→ **Task goal**: When copying the listing below, skip every picture and keep each word as it stands.
══════════
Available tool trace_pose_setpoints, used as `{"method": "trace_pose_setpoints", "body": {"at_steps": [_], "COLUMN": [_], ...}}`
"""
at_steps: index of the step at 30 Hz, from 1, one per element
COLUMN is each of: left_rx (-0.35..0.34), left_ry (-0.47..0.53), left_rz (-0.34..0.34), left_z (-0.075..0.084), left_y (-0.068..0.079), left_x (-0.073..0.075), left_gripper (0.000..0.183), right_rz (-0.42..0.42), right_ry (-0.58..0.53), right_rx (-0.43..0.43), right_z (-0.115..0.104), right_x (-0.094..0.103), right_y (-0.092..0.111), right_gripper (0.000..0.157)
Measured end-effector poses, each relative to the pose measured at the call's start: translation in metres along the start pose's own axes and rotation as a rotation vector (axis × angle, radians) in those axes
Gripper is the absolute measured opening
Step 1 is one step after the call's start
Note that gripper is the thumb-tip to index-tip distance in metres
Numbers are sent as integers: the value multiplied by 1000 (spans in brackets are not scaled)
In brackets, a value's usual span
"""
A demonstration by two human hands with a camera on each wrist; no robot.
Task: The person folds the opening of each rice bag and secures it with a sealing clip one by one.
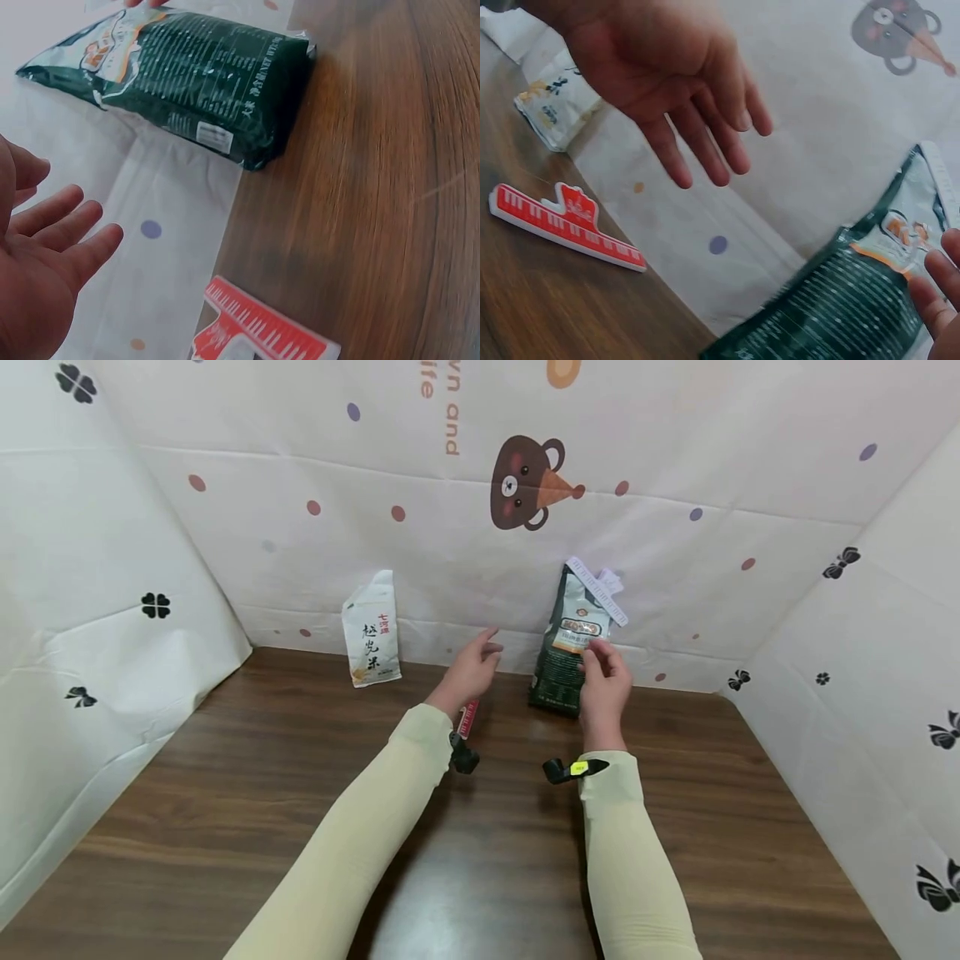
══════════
→ **Response area**:
Available tool trace_pose_setpoints, used as `{"method": "trace_pose_setpoints", "body": {"at_steps": [_], "COLUMN": [_], ...}}`
"""
at_steps: index of the step at 30 Hz, from 1, one per element
COLUMN is each of: left_rx (-0.35..0.34), left_ry (-0.47..0.53), left_rz (-0.34..0.34), left_z (-0.075..0.084), left_y (-0.068..0.079), left_x (-0.073..0.075), left_gripper (0.000..0.183), right_rz (-0.42..0.42), right_ry (-0.58..0.53), right_rx (-0.43..0.43), right_z (-0.115..0.104), right_x (-0.094..0.103), right_y (-0.092..0.111), right_gripper (0.000..0.157)
Measured end-effector poses, each relative to the pose measured at the call's start: translation in metres along the start pose's own axes and rotation as a rotation vector (axis × angle, radians) in those axes
Gripper is the absolute measured opening
Step 1 is one step after the call's start
Note that gripper is the thumb-tip to index-tip distance in metres
Numbers are sent as integers: the value multiplied by 1000 (spans in brackets are not scaled)
In brackets, a value's usual span
"""
A demonstration by two human hands with a camera on each wrist; no robot.
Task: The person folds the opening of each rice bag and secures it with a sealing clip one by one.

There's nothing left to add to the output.